Aquela personagem tem uma ideia absoluta da justiça e eu tenho uma dupla perspetiva sobre a personagem. Dois pontos de vista diferentes, o meu enquanto ator e o meu enquanto realizador. Como ator, tento compreender as suas razões e meter-me na sua pele. Como realizador, julgo-o, e julgo-o excessivo na sua dureza.
O filme segue a estrutura temática do livro ou é uma adaptação mais livre?
O que fiz foi enfrentar os temas que o livro abordava, mas com muitas alterações na estrutura narrativa. O livro era composto por três contos independentes. Na escrita do argumento juntámos as três histórias, criando um arco temporal de dez anos que não existia. A estrutura do livro não podia ser reproduzida no cinema. Eram três histórias contadas na primeira pessoa a outra pessoa.
A fragilidade das relações familiares é uma das suas obsessões?
Não é uma obsessão, é um interesse humano. É algo que quero investigar, compreender e narrar.
A cena no centro de refugiados reflete o seu interesse mais político sobre a nossa realidade. Já estava no livro?
No livro o que havia era uma manifestação contra o custo de vida, em Telavive. Não fazia sentido reproduzi-la em Itália. A cena do ataque ao centro de refugiados é uma invenção do argumento. É um tema difícil de ignorar hoje na Europa.
Foi difícil esperar mais de um ano, até 2021, para mostrar o filme em Cannes?

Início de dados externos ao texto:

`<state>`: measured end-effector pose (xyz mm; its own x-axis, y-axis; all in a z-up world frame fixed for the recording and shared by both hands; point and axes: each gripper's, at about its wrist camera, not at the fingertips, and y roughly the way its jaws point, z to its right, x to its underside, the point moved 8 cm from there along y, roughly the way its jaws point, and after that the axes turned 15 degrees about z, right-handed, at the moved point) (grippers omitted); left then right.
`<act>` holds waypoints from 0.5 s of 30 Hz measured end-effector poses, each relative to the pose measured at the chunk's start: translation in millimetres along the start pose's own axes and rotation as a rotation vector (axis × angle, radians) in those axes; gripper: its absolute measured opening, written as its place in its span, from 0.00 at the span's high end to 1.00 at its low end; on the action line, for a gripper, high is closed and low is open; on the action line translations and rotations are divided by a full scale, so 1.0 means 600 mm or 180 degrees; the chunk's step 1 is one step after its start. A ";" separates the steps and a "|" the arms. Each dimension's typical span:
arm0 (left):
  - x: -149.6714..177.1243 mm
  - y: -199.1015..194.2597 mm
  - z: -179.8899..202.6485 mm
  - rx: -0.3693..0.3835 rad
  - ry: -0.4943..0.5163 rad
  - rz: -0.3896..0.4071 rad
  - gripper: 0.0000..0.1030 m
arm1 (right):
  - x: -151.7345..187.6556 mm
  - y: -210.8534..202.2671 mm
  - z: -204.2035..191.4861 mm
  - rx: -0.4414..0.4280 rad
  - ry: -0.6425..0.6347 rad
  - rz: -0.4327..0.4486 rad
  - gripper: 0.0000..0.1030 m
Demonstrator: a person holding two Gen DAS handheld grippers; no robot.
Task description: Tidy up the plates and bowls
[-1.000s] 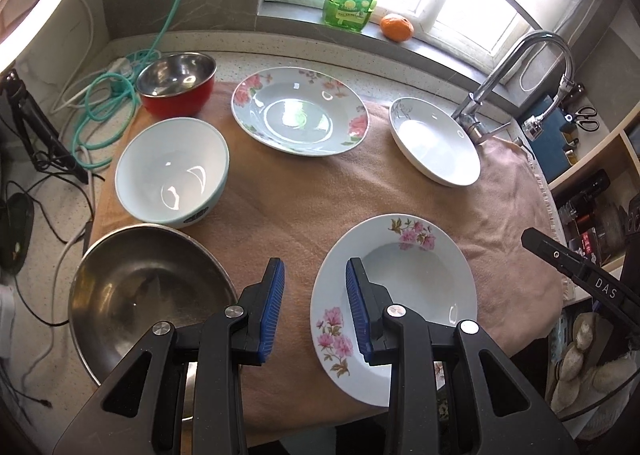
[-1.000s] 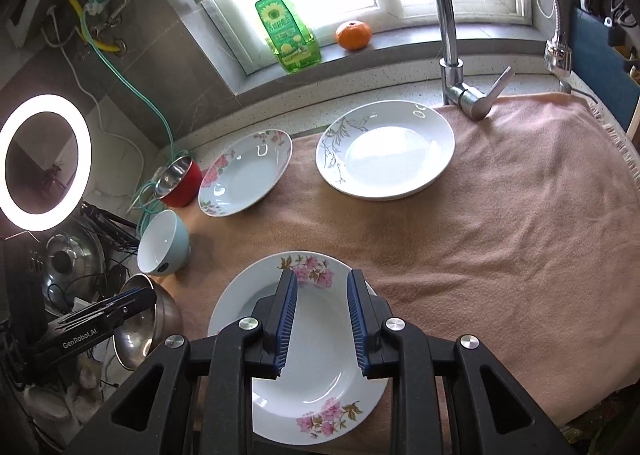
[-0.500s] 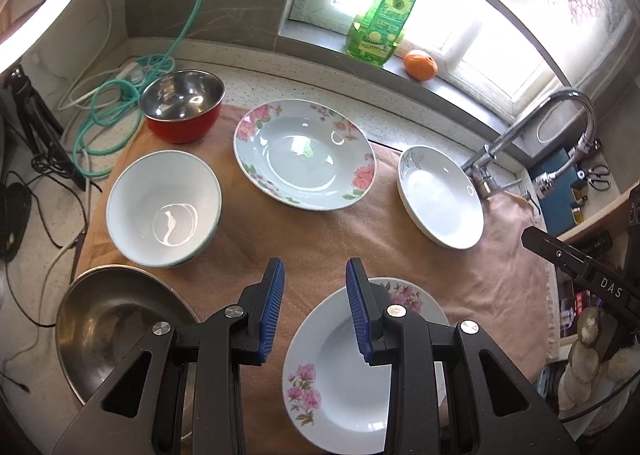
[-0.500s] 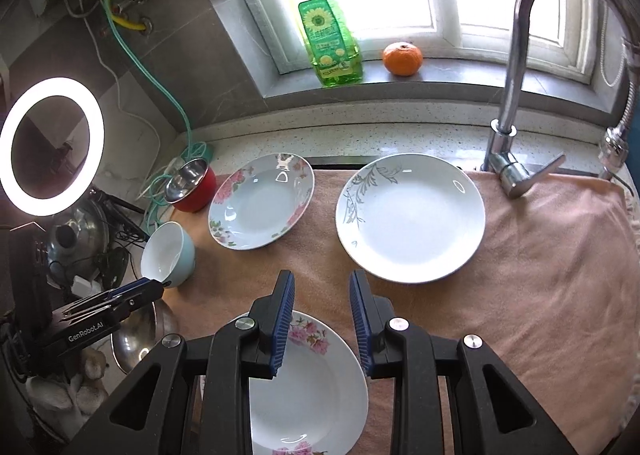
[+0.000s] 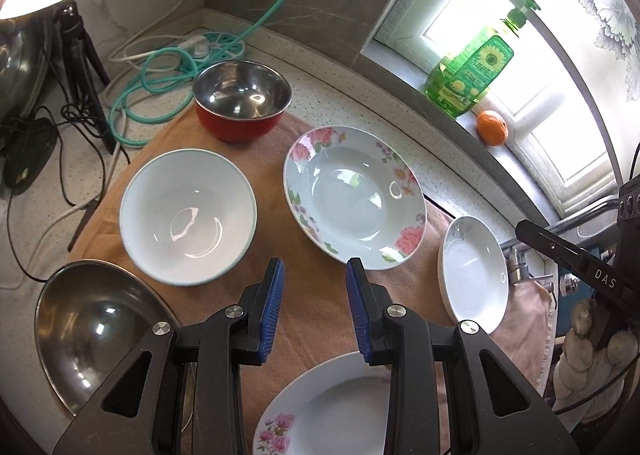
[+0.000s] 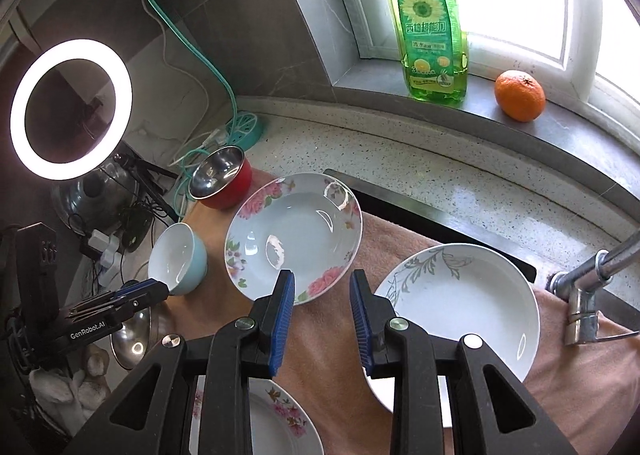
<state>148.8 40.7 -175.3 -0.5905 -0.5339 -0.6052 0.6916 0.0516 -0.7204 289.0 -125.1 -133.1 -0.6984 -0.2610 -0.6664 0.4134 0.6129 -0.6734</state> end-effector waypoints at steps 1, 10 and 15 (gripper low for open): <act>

Se há dois anos me dissessem que ia ter um filme pronto e o tinha de deixar no congelador durante ano e meio, teria respondido que não, nunca o faria. Mas reagi com um certo desportivismo. E aproveitei para escrever outro filme, que começarei a rodar em fevereiro ou março do próximo ano.
Não teve ofertas das plataformas para mostrar entretanto o seu filme?
Neste ano e meio pedi aos produtores para não me dizerem os números que as plataformas ofereciam, a Amazon, a Netflix, a Disney. Não queria saber, estava à espera que os cinemas reabrissem. Não falo como realizador, produtor, ator ou proprietário há 30 anos de um cinema em Roma, falo como espectador. Não consigo imaginar a minha vida sem ver filmes numa sala de cinema.
Como é que reagiu ao facto do filme ter sido exibido em Cannes durante a final do Euro entre Itália e Inglaterra?
E também havia a final de Winbledon, com um italiano. Mas consegui ver os penáltis no telefone de um dos atores.
Pode saber-se alguma coisa sobre o seu novo filme?
É uma comédia passada hoje em dia e que é difícil e cara de fazer. Mas apesar de os meus filmes serem considerados difíceis, até agora nunca fiz perder dinheiro aos meus financiadores e aos meus produtores.
Acredita na felicidade?
Acho que há alguns afortunados. E não acredito numa vida para lá desta. Faz-me impressão que hoje em dia ninguém diga que é ateu, diz-se que se é laico, Não acredito que haja qualquer forma de vida além da que vivemos na Terra. Então a vida não tem sentido? Tem o sentido que nós lhe damos.